TASK DETAILS:
Each line below that contains the word "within" must be copied.

********

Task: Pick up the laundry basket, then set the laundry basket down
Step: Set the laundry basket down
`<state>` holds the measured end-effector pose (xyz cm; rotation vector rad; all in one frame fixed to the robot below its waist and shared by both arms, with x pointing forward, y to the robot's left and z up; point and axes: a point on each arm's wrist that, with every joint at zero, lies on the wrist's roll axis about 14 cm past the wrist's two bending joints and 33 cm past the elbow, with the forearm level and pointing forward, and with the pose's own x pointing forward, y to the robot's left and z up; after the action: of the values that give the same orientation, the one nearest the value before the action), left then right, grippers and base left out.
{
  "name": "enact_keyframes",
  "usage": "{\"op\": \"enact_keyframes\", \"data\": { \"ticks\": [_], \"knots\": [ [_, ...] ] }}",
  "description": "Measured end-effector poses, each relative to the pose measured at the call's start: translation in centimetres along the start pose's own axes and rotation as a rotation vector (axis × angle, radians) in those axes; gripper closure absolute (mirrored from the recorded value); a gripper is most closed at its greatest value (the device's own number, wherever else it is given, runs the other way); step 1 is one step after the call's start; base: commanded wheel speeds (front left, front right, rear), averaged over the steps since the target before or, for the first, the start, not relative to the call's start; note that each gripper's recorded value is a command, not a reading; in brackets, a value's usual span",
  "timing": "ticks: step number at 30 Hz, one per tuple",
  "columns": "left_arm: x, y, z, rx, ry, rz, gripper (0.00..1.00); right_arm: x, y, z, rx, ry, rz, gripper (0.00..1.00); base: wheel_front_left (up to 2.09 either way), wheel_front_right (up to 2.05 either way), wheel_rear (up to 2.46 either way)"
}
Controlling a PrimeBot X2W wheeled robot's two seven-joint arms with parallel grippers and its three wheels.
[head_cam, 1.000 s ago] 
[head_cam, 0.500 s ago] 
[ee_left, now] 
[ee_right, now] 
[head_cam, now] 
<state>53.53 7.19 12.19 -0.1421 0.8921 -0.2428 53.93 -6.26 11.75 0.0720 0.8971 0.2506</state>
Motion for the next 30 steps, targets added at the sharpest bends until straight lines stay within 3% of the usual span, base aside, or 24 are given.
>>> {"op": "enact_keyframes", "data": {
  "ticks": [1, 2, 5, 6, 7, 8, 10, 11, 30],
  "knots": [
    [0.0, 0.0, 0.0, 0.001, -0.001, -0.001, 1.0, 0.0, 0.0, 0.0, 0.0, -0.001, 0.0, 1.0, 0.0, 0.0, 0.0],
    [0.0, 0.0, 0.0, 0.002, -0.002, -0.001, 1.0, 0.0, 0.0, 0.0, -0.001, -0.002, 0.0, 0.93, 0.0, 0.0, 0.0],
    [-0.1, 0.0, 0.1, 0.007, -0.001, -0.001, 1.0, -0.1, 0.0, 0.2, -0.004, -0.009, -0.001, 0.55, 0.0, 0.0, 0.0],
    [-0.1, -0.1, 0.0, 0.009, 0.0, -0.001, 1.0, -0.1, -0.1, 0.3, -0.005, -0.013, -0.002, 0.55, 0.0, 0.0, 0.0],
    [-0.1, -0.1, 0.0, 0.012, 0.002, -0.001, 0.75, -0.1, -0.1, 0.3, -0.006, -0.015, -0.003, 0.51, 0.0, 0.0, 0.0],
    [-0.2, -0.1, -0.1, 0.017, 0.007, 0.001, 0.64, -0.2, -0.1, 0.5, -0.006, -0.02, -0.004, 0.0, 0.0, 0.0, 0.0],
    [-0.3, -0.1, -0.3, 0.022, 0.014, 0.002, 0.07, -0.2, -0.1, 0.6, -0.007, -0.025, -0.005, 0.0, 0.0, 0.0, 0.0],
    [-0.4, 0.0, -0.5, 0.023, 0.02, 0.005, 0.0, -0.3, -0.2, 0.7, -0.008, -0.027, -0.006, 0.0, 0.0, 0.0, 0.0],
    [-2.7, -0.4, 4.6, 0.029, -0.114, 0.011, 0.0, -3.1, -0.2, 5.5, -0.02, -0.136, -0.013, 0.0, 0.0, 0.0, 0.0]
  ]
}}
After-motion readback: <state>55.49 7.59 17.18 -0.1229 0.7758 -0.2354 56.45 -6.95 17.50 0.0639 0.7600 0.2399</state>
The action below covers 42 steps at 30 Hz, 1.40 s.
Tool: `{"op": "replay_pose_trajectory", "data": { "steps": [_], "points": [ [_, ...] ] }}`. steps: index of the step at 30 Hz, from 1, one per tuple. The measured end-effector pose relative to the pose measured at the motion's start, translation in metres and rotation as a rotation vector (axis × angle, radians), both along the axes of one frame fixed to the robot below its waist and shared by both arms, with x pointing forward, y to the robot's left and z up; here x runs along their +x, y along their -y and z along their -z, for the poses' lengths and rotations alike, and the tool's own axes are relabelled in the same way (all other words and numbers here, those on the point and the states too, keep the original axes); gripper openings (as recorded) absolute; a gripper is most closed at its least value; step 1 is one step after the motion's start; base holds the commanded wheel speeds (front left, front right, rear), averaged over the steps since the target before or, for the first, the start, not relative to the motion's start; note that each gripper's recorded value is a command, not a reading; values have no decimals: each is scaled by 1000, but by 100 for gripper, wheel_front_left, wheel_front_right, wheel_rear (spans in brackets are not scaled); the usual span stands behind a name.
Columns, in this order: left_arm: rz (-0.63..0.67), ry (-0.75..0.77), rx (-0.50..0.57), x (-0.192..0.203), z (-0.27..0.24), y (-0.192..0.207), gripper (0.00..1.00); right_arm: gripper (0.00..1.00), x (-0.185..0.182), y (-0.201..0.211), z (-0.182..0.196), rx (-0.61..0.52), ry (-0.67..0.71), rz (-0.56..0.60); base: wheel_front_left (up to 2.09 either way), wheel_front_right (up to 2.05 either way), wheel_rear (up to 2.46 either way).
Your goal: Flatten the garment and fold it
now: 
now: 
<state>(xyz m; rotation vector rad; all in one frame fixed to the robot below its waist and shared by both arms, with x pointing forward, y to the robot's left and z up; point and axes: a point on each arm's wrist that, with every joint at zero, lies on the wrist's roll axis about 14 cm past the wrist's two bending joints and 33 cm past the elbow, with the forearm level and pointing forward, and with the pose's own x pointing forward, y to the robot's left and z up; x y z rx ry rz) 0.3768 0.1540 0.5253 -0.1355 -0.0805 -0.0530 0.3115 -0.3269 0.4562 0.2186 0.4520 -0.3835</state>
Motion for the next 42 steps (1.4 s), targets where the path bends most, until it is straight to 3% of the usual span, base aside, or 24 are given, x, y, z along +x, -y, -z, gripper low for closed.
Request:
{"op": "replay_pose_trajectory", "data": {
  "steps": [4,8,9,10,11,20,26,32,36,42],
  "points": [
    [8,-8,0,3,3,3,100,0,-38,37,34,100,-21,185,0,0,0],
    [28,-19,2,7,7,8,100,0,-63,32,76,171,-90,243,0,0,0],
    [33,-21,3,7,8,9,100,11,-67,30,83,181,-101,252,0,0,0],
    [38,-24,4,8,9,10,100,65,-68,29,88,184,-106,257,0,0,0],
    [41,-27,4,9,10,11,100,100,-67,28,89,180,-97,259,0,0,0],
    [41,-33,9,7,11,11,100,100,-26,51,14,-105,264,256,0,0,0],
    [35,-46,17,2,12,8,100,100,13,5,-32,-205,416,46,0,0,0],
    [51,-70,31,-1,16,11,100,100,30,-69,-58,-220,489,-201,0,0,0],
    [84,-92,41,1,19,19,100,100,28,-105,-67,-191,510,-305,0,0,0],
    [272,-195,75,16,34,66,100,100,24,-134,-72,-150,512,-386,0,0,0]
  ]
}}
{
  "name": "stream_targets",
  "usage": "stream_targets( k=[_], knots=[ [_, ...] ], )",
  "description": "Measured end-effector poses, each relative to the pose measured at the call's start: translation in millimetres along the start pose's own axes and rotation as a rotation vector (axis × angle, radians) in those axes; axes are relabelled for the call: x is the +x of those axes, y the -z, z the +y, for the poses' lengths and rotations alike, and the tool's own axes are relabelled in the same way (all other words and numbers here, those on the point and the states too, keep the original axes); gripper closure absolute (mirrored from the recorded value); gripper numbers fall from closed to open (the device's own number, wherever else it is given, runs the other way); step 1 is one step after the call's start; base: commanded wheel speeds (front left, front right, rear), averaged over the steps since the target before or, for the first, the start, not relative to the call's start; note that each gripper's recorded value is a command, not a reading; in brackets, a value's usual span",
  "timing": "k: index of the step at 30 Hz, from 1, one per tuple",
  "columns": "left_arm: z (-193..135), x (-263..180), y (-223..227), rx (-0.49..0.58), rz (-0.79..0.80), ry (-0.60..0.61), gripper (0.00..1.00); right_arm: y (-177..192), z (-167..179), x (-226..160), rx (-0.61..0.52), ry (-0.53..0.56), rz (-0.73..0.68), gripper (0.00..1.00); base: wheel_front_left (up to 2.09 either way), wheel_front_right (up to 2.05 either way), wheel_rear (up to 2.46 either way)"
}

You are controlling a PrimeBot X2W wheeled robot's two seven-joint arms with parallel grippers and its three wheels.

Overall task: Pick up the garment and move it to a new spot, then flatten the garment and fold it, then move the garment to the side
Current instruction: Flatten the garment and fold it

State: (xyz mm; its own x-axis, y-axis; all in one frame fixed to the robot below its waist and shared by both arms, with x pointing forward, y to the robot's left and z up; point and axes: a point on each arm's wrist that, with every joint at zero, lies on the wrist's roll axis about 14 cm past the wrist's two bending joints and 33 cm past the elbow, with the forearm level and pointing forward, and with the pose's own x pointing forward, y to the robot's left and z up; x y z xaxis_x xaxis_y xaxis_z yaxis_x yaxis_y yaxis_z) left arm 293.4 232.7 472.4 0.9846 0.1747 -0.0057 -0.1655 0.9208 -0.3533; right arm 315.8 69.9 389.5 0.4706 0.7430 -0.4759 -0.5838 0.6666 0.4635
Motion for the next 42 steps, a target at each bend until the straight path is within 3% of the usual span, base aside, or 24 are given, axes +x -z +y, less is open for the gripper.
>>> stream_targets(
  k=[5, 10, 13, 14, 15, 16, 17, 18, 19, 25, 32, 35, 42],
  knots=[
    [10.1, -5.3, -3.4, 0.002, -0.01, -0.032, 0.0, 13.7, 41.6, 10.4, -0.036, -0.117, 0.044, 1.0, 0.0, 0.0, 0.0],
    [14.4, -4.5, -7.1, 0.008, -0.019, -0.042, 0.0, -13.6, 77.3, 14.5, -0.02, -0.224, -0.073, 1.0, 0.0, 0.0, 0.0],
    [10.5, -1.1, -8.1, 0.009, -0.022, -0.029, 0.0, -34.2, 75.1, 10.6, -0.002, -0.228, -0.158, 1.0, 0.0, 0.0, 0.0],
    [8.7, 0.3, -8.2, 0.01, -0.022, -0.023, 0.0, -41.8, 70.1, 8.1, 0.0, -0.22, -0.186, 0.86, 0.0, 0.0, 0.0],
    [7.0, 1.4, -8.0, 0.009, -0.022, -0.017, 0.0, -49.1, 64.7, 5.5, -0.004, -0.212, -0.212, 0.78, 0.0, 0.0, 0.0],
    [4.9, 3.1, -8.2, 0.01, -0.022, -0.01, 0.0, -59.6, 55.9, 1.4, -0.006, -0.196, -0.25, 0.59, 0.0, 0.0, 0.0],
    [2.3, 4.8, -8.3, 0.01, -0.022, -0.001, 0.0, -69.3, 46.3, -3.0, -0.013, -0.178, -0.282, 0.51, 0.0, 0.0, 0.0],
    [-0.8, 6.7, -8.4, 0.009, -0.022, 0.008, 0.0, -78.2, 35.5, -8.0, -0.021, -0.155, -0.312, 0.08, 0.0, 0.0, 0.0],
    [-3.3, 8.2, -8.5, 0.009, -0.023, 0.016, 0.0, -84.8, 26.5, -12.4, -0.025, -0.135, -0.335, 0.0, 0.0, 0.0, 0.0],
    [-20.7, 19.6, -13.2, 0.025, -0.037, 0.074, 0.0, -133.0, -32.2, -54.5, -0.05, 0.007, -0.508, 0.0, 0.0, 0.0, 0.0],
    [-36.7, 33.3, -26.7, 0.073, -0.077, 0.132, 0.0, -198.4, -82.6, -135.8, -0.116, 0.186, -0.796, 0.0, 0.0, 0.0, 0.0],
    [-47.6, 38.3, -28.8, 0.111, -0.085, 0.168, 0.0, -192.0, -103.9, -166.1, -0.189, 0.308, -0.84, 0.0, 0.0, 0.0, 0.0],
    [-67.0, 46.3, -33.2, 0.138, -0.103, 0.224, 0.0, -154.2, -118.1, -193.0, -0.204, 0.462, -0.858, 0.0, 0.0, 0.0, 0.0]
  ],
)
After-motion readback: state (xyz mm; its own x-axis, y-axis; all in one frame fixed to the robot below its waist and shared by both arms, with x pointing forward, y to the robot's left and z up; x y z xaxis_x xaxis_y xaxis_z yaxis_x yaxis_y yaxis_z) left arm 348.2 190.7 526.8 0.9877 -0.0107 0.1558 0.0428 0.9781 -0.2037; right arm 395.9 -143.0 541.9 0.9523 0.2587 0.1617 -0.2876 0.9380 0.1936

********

WRITTEN SOLUTION:
Motion for the next 30 steps, targets added at the sharpest bends until straight lines stay within 3% of the usual span, base aside, or 24 are given.
Motion for the next 42 steps, a target at each bend until the straight path is within 3% of the usual span, base aside, or 24 are given, axes +x -z +y, less is open for the gripper.

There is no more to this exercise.